Although I just checked out the actual price on HD, nevermind. Even with an 85% discount it'd be $1200 and on a product like that the discount wouldn't be that high. Don't think that's in the cards. I thought that a student could get a discount on any piece of software as long as it wasn't a game, but it seems like the options are actually quite limited. There's one site that hands out flyers at my school. I can get programs like Reason or Acid or Ableton Live for half-off but that's not what I'm looking for at all. I need something hardware that has at least 5-8 XLR inputs. The EMU card I have is great for electronic production but not for having a full drum mic kit running. I could always get a merger box but then I'd lose the ability to track the individual drums.

 

Basically it comes down to being more affordable than studio time. If we can get something going in here that we can record with for less than it would cost to pay for studio time, it would be worth it. I don't know why I want to move away from Audition for multi-tracking, but something makes me feel like I'm not getting the best of the sound when I multi-track live.

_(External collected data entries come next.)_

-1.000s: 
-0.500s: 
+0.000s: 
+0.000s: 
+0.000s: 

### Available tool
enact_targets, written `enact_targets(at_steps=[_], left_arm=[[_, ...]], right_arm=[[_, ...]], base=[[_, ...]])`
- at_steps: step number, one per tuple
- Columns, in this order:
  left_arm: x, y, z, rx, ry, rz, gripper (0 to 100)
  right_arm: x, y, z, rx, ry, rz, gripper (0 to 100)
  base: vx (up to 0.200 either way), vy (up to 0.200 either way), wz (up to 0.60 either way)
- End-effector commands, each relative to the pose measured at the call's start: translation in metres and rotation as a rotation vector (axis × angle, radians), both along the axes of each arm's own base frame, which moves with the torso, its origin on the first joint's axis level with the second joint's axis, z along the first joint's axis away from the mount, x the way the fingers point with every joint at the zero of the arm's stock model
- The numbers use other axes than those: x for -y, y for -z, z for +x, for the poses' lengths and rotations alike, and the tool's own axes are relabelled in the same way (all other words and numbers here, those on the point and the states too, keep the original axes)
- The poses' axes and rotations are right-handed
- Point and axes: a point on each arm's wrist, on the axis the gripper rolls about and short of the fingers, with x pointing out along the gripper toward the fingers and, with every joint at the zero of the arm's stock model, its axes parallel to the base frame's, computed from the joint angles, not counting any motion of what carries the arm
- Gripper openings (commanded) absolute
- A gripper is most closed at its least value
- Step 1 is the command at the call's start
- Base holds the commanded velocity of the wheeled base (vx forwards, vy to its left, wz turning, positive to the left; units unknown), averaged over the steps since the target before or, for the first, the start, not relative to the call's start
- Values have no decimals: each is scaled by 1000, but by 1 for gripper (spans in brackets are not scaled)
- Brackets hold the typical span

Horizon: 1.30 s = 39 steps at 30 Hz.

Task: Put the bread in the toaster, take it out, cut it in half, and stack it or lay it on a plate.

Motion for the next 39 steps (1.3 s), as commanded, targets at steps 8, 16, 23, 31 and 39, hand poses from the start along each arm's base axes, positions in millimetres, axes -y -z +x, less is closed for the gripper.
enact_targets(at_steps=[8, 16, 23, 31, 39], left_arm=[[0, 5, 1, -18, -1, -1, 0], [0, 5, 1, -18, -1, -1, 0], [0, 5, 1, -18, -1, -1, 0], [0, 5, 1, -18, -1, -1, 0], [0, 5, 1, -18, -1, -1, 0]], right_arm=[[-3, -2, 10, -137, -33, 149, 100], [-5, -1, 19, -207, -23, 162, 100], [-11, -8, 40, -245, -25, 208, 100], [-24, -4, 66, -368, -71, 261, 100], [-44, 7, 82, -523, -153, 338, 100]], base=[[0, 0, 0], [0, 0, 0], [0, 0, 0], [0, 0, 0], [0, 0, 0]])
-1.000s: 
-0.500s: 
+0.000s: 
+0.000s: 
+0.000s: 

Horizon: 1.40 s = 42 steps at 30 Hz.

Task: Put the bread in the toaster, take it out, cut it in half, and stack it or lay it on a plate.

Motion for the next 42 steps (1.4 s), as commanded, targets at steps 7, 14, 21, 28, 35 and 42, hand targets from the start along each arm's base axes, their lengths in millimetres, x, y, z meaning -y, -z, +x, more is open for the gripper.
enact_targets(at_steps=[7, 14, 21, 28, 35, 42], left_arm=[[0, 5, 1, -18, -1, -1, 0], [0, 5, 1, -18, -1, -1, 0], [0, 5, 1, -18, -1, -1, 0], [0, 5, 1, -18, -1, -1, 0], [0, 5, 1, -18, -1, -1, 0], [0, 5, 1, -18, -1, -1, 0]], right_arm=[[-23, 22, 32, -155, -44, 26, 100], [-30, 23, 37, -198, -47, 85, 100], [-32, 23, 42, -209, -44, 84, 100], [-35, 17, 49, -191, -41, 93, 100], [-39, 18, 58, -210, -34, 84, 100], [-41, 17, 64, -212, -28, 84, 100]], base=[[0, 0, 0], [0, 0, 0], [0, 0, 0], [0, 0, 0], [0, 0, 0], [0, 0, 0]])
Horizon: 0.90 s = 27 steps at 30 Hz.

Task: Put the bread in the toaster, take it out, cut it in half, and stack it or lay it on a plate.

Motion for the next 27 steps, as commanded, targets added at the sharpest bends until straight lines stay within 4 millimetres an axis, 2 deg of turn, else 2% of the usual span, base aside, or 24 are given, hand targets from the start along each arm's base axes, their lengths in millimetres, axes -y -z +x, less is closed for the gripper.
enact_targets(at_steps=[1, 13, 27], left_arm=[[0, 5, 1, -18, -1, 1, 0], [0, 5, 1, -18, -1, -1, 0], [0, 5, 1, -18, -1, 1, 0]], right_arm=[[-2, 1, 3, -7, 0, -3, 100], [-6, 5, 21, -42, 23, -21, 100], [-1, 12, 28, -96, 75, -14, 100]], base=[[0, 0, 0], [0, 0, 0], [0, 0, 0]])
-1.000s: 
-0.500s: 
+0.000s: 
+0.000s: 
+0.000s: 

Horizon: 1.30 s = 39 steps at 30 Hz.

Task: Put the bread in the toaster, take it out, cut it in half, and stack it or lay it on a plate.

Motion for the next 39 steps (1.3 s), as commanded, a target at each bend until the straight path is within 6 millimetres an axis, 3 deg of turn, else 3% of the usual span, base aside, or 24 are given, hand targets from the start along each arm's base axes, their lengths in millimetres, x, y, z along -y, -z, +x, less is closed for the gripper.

As a post-production tracker it's great, but I'm not so sure about on-the-fly recording. Anyone know whether Pro Tools|LE is a waste of time? I can get a decent discount on Nuendo 3, also, but I don't know much about that other than it's a Steinberg product and I didn't like the Cubase interface. I'm pretty psyched about this discount thing, put down that as another reason to go to school for everyone else who's been putting it off. I could get some Adobe stuff and make about $600 bucks selling it on Craigslist or e-Bay.

 

But then there's this whole "academic version" business and I don't know whether that means the license is extremely limited or it's a scaled down version or there's a time-cap on usage before I'd have to pay the full price or what.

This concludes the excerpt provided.